> **Exercise description**
Please transcribe exactly, and only, the lines of the data below between the line holding "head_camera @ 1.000" and the line holding "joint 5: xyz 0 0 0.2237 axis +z", inclusive.

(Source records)
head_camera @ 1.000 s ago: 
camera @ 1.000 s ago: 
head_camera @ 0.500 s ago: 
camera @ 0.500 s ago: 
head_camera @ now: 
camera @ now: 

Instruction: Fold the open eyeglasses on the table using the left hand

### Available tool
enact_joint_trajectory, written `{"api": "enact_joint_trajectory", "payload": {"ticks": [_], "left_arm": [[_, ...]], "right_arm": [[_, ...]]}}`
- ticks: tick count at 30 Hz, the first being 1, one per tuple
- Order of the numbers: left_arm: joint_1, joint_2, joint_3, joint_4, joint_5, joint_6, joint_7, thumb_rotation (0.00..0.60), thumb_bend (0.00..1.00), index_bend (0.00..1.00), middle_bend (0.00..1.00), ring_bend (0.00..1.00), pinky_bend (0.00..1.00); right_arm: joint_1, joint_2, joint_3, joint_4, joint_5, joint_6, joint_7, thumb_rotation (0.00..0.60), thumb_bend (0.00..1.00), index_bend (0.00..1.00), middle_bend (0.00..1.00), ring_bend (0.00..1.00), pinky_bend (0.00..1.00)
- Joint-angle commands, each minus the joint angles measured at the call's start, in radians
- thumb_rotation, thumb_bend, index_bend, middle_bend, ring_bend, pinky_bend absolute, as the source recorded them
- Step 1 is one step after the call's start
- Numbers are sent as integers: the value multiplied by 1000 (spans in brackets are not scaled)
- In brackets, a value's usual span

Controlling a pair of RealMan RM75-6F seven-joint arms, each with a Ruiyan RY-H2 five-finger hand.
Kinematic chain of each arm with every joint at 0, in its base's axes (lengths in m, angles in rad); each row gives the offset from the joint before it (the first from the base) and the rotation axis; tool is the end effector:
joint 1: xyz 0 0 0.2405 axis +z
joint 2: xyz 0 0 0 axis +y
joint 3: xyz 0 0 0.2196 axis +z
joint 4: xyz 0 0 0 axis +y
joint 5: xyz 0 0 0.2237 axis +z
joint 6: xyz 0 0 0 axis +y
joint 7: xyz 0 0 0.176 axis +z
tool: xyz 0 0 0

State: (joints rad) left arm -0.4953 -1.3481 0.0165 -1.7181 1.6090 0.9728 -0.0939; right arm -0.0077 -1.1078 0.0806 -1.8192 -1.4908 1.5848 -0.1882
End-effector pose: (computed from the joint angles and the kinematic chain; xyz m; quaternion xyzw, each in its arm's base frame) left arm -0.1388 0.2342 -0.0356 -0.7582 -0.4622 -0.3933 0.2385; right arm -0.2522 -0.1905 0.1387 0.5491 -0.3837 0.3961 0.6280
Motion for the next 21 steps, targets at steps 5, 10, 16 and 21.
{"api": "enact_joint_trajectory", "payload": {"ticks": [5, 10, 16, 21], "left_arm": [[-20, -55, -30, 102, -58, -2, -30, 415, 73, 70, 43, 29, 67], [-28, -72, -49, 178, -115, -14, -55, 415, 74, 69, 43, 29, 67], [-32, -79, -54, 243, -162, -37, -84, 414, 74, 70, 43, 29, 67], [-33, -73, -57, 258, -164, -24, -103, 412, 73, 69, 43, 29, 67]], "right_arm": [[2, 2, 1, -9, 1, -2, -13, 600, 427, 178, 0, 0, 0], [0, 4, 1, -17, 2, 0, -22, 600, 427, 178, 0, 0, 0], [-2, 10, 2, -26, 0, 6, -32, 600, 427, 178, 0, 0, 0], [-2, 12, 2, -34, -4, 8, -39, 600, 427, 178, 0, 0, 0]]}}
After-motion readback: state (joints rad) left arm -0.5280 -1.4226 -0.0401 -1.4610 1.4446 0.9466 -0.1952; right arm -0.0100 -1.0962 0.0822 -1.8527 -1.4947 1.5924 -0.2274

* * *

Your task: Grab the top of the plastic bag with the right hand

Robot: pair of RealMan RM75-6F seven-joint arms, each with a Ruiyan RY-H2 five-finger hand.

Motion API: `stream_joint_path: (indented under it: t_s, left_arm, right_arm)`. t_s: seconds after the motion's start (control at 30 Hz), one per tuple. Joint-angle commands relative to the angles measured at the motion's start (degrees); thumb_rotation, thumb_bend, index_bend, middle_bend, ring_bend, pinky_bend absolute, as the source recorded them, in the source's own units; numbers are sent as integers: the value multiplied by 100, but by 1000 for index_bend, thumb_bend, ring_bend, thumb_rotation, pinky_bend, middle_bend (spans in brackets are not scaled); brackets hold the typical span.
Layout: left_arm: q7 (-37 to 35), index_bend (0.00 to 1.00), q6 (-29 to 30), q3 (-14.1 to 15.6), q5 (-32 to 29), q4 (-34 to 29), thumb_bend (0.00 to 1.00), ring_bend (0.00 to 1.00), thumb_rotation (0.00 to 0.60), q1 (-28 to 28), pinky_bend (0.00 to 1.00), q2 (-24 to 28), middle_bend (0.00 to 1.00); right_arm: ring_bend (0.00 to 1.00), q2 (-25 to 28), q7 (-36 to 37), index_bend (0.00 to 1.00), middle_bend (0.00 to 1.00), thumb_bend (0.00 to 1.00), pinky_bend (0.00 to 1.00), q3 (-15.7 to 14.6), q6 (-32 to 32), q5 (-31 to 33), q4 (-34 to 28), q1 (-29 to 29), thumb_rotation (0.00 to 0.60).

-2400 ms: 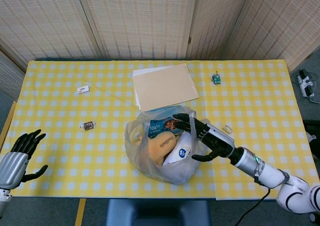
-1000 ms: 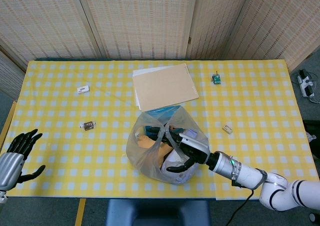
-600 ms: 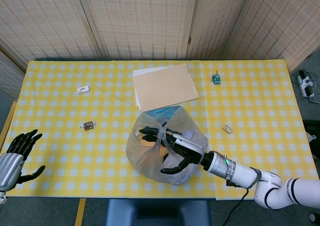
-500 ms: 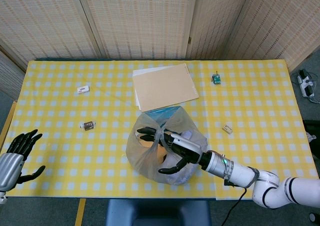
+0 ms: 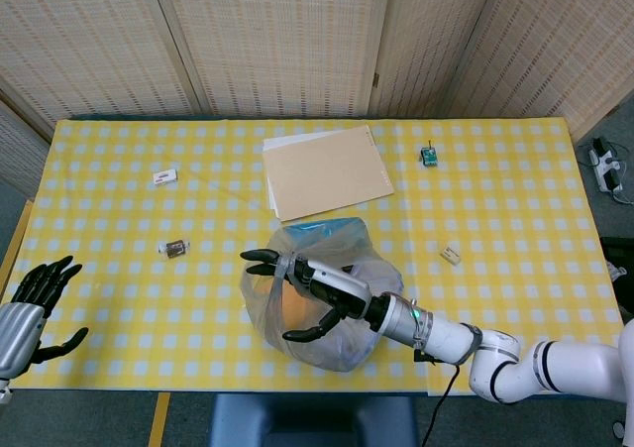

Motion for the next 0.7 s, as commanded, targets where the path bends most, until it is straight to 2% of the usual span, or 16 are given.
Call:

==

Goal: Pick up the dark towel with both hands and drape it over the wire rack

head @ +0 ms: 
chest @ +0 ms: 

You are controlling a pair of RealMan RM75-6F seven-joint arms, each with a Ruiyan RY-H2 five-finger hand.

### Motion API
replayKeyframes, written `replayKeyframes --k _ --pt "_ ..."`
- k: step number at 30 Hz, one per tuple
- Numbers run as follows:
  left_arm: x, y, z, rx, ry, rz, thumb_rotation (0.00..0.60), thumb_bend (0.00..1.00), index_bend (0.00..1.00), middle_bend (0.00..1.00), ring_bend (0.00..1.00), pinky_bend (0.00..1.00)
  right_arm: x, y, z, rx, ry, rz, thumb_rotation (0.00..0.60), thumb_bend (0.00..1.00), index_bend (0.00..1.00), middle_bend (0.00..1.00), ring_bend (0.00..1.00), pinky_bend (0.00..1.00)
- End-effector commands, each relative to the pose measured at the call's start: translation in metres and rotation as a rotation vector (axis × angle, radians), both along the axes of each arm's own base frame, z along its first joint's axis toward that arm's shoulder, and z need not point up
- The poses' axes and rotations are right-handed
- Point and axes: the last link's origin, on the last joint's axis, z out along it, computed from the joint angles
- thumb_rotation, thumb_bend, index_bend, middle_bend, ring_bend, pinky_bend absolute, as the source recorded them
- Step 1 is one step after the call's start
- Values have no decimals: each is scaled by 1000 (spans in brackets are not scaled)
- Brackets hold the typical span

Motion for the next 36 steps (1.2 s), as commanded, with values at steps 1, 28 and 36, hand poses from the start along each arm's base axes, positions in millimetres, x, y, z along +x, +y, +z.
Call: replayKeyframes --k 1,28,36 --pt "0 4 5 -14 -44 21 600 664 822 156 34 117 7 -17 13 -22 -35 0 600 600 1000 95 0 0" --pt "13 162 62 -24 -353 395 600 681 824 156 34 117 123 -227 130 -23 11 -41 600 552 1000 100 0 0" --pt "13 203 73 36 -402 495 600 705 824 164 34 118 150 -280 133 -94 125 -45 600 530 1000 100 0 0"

> **Solution**
head_camera @ 1.000 s ago: 
camera @ 1.000 s ago: 
head_camera @ 0.500 s ago: 
camera @ 0.500 s ago: 
head_camera @ now: 
camera @ now: 

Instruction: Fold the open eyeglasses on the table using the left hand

### Available tool
enact_joint_trajectory, written `{"api": "enact_joint_trajectory", "payload": {"ticks": [_], "left_arm": [[_, ...]], "right_arm": [[_, ...]]}}`
- ticks: tick count at 30 Hz, the first being 1, one per tuple
- Order of the numbers: left_arm: joint_1, joint_2, joint_3, joint_4, joint_5, joint_6, joint_7, thumb_rotation (0.00..0.60), thumb_bend (0.00..1.00), index_bend (0.00..1.00), middle_bend (0.00..1.00), ring_bend (0.00..1.00), pinky_bend (0.00..1.00); right_arm: joint_1, joint_2, joint_3, joint_4, joint_5, joint_6, joint_7, thumb_rotation (0.00..0.60), thumb_bend (0.00..1.00), index_bend (0.00..1.00), middle_bend (0.00..1.00), ring_bend (0.00..1.00), pinky_bend (0.00..1.00)
- Joint-angle commands, each minus the joint angles measured at the call's start, in radians
- thumb_rotation, thumb_bend, index_bend, middle_bend, ring_bend, pinky_bend absolute, as the source recorded them
- Step 1 is one step after the call's start
- Numbers are sent as integers: the value multiplied by 1000 (spans in brackets are not scaled)
- In brackets, a value's usual span

Controlling a pair of RealMan RM75-6F seven-joint arms, each with a Ruiyan RY-H2 five-finger hand.
Kinematic chain of each arm with every joint at 0, in its base's axes (lengths in m, angles in rad); each row gives the offset from the joint before it (the first from the base) and the rotation axis; tool is the end effector:
joint 1: xyz 0 0 0.2405 axis +z
joint 2: xyz 0 0 0 axis +y
joint 3: xyz 0 0 0.2196 axis +z
joint 4: xyz 0 0 0 axis +y
joint 5: xyz 0 0 0.2237 axis +z

Nothing further is needed for this exercise.